>>>>

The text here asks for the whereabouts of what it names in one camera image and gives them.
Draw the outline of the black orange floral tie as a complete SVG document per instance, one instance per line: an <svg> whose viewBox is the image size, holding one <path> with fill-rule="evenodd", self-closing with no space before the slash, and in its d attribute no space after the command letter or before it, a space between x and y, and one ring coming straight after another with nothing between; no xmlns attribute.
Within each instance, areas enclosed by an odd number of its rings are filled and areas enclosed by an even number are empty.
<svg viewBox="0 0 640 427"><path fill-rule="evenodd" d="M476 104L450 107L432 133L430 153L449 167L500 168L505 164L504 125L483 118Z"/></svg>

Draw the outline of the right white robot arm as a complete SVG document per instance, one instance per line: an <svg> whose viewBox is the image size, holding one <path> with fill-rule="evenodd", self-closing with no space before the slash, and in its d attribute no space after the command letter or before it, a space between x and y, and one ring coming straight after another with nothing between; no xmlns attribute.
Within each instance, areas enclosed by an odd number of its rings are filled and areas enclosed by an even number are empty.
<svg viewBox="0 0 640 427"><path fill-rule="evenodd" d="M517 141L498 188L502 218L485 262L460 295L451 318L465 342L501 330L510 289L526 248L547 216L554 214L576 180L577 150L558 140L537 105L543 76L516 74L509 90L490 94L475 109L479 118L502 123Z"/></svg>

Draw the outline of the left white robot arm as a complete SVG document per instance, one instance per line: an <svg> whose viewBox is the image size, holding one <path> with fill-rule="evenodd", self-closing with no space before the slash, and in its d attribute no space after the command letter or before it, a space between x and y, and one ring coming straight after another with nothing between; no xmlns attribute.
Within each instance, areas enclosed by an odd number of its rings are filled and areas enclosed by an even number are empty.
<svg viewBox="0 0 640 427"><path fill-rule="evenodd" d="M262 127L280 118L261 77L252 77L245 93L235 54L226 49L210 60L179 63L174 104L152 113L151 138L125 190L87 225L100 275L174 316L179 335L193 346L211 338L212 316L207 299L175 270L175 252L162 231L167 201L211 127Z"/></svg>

<<<<

Up to and including the line with "Draw the outline of the left", print every line of the material above, starting from its first line, exactly.

The text here asks for the whereabouts of what it names in one camera image and gives them.
Draw the outline of the black orange floral tie as a complete SVG document per instance, one instance per line: an <svg> whose viewBox is the image size, holding one <path> with fill-rule="evenodd", self-closing with no space before the slash, and in its d attribute no space after the command letter or before it, a space between x and y, and one ring coming straight after another with nothing between; no xmlns attribute.
Within each instance, areas enclosed by an odd number of its rings are filled and areas enclosed by an even number are empty.
<svg viewBox="0 0 640 427"><path fill-rule="evenodd" d="M476 104L450 107L432 133L430 153L449 167L500 168L505 164L504 125L483 118Z"/></svg>

Draw the outline of the right white robot arm as a complete SVG document per instance, one instance per line: an <svg> whose viewBox is the image size, holding one <path> with fill-rule="evenodd", self-closing with no space before the slash, and in its d attribute no space after the command letter or before it, a space between x and y, and one ring coming straight after another with nothing between; no xmlns attribute.
Within each instance, areas enclosed by an odd number of its rings are filled and areas enclosed by an even number are empty.
<svg viewBox="0 0 640 427"><path fill-rule="evenodd" d="M517 141L498 188L502 218L485 262L460 295L451 318L465 342L501 330L510 289L526 248L547 216L554 214L576 180L577 150L558 140L537 105L543 76L516 74L509 90L490 94L475 109L479 118L502 123Z"/></svg>

Draw the outline of the left white robot arm as a complete SVG document per instance, one instance per line: an <svg> whose viewBox is the image size, holding one <path> with fill-rule="evenodd", self-closing with no space before the slash, and in its d attribute no space after the command letter or before it, a space between x and y, and one ring coming straight after another with nothing between; no xmlns attribute.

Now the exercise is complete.